In this study, we investigated the possibility of liver evaluation by discrimination between lipid droplets and fibrous tissue using amplitude envelope statistical analysis. Determining the number of components in the MRA model using moments enabled extraction of the characteristics of aggregated lipid droplets as non-MRA. The non-MRA fraction-based fat mass estimation suggested that fatty liver identification was possible. The evaluation of fibrosis progression by combining the MRA model and HLSF suggested that the non-healthy area fraction extracted via HLSF increased in response to fibrosis, and assessment of fibrosis using this method could identify moderate and severe fibrosis.
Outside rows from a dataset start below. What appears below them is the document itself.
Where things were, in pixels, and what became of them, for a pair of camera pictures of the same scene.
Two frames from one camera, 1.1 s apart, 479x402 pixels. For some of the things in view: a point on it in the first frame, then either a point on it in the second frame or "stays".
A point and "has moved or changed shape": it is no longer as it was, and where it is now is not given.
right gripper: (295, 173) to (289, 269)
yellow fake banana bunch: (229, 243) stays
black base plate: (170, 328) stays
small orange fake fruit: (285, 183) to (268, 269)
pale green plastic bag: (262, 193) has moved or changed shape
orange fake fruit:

In the fatty liver, this method suggested that quantitative evaluation of fibrosis progression was possible in the early fatty liver group. In moderate to severe fatty liver, however, the lipid droplet characteristics dominated those of fibrous tissue, and it was therefore difficult to evaluate the two tissues separately. These results suggest that it is possible to evaluate the degree of fibrosis progression in early-stage fatty liver. Therefore, the present results suggest the potential of our method for assessing progression of fibrosis in early fatty liver. The results suggested the possibility of simultaneous evaluation of fat and fibrous tissue, which had been challenging with conventional methods.